Webberly había esperado a que Lynley continuara hablando de la cita de Katjia Wolff- por el mensaje de infidelidad que implicaba- y que lo relacionara con su propia infidelidad, pero no lo había hecho. El inspector se había limitado a decirle:

– Estamos investigando su correo electrónico y el uso que hizo de Internet. La misma mañana en que murió recibió un mensaje, y lo había leído porque estaba en la papelera de reciclaje, de alguien llamado Jete que quería verla. De hecho, suplicaba verla. «Después de tanto tiempo» habían sido sus palabras.

– ¿Se refiere al correo electrónico?

– Sí. -Lynley hizo una pausa antes de continuar-. La tecnología avanza a una rapidez que me es difícil de seguir, señor.

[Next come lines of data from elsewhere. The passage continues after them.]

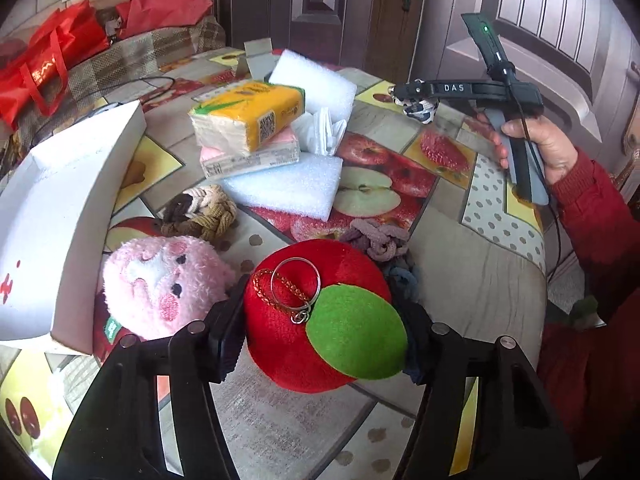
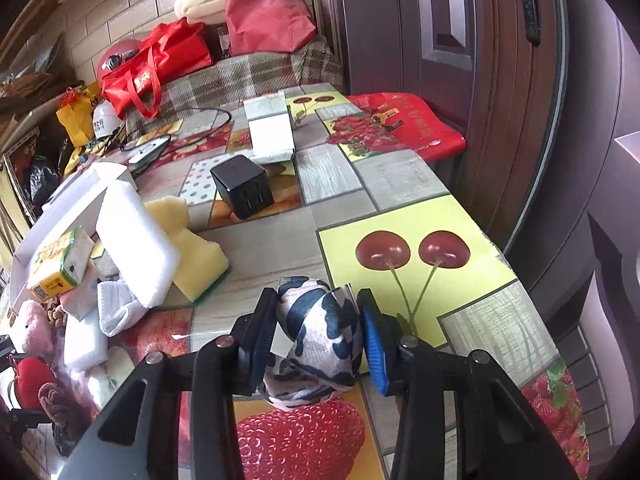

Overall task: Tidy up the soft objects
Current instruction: 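Release the cow-print cloth into the tray with the right tool while the left tool releases the apple plush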

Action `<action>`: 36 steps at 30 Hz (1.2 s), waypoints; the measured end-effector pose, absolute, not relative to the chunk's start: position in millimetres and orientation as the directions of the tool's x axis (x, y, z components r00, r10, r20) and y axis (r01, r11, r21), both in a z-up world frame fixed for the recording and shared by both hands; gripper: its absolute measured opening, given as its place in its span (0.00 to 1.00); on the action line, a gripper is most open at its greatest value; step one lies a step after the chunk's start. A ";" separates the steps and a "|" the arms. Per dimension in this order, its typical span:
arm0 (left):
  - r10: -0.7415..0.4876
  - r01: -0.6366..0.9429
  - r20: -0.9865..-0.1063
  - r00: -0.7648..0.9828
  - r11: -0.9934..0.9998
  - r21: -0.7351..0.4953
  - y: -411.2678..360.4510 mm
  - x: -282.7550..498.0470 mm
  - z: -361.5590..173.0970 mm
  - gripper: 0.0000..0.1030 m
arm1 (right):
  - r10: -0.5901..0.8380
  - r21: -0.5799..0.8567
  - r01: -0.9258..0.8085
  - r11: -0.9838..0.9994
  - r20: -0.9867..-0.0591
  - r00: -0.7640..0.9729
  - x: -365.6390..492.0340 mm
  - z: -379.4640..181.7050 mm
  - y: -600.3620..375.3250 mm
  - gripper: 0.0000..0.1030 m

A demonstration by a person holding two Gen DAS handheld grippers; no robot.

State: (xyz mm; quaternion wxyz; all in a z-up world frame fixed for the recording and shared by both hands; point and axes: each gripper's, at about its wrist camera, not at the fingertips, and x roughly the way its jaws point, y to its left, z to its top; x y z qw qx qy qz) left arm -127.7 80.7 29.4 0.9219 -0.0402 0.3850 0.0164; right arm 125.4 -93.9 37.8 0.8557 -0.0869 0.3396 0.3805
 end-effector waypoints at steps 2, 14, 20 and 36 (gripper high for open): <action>0.067 -0.109 -0.631 0.773 0.994 -0.027 84.3 -144.4 43.4 0.61 | 0.628 0.124 -0.711 0.692 -0.590 0.508 117.4 46.3 -100.4 0.39; 0.534 -0.563 -0.400 0.745 0.825 0.052 161.4 -195.0 54.5 0.61 | 0.773 0.116 -0.773 0.624 -0.240 0.588 36.7 76.5 -100.5 0.39; 0.627 -0.659 -0.338 0.702 0.752 0.025 180.4 -208.3 57.0 0.61 | 0.853 0.126 -0.854 0.504 -0.227 0.470 -1.1 76.4 -67.2 0.39; 0.763 -0.803 -0.327 0.558 0.596 0.022 237.1 -209.8 56.2 0.62 | 0.938 0.033 -0.984 0.174 -0.310 0.156 -105.9 66.5 45.7 0.39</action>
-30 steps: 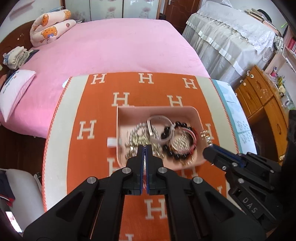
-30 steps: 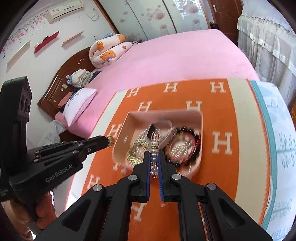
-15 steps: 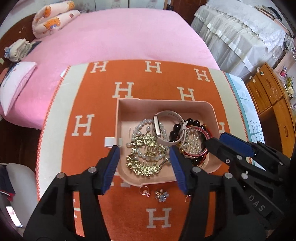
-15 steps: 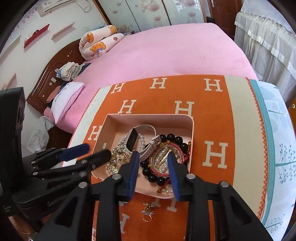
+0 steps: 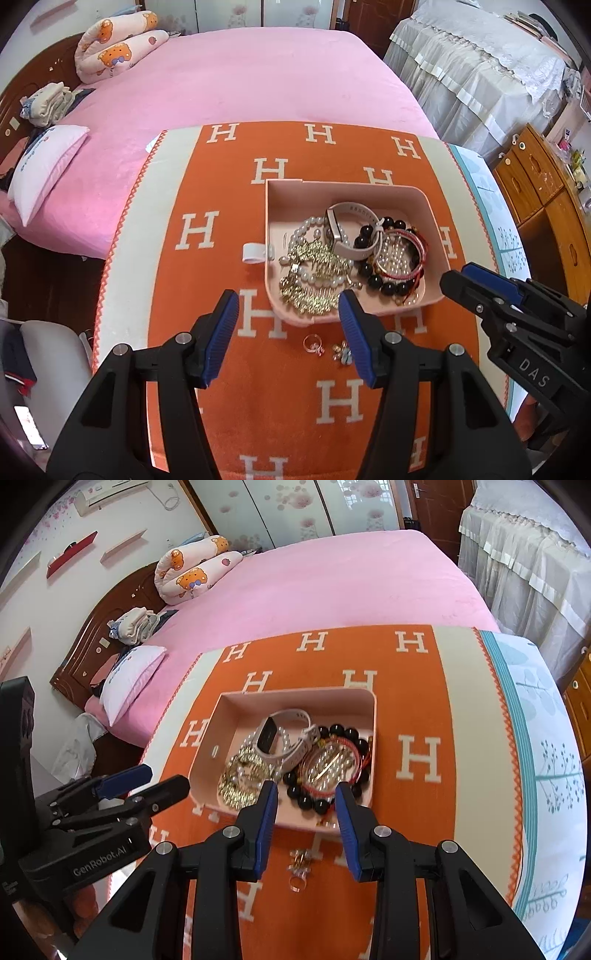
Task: Organize jewelry
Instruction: 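Withdraw both grippers from the box toward the flower pendant and gold charm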
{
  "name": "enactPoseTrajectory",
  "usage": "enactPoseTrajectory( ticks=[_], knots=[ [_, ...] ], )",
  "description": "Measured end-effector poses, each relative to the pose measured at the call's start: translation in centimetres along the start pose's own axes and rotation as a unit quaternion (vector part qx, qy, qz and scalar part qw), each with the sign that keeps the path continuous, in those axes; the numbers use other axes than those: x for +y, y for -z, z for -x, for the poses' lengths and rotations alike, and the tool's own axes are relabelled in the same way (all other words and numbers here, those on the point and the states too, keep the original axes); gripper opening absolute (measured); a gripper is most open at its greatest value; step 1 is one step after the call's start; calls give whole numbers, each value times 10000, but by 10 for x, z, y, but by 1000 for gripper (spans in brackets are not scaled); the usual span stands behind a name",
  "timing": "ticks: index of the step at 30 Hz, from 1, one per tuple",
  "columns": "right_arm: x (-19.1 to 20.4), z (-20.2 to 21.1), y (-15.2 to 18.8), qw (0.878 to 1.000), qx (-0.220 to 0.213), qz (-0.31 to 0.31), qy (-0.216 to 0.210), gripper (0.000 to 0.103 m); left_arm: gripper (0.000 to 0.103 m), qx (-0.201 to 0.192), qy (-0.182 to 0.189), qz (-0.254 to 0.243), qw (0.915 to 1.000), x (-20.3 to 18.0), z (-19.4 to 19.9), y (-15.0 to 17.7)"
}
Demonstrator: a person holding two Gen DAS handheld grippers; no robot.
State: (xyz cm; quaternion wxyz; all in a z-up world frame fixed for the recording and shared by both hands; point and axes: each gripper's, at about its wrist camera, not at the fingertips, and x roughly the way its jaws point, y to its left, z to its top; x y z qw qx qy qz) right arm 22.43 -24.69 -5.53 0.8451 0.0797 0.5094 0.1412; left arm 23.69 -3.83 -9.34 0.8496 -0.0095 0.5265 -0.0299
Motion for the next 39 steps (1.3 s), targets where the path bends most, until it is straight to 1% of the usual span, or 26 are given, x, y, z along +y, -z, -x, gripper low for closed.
enactPoseTrajectory(
  ticks=[7,13,21,29,39],
  knots=[
    [3,11,25,9999,68,-116,-1,32,53,-32,23,43,10000,3,13,14],
    [2,19,41,9997,134,-227,17,32,53,-79,34,-31,10000,2,25,27],
    [-3,24,59,9990,192,-386,89,33,53,32,26,-151,9999,2,28,50],
    [4,25,77,9993,241,-248,166,33,53,112,-36,-200,9997,3,27,69],
    [9,14,95,9990,393,-87,194,33,53,214,-41,-245,9995,1,16,81]
  ],
)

Simon se encargó de investigar en su ordenador. También nos ha dado una lista con todos sus mensajes y con todas las páginas que consultó.

– ¿Simon? ¿Por qué ha llevado el ordenador de Eugenie a casa de St. James? ¡Por el amor de Dios, Tommy! Debería haberlo llevado directamente a…

– Sí, sí, ya lo sé… Pero quería ver… -Lynley dudó de nuevo y por fin se aventuró-. No me resulta fácil preguntarle esto, señor. ¿Tiene ordenador en casa?

– Randie tiene un portátil.

– ¿Tiene acceso a él?

– Cuando está aquí, sí, pero normalmente lo tiene en Cambridge. ¿Por qué?

– Supongo que ya sabe el porqué.

– ¿Sospecha que Jete soy yo?

– «Después de tanto tiempo.» Se trata de borrar el nombre de Jete de la lista, en el caso de que sea usted, ya que no puede haberla asesinado…

– ¡Santo Dios!

– Lo siento. Lo siento de veras. Pero tengo que decírselo. No puede haberla asesinado porque estaba en casa con una docena de testigos celebrando sus bodas de plata. Por lo tanto, si es Jete, señor, me gustaría saberlo para no tener que perder el tiempo intentando localizarle.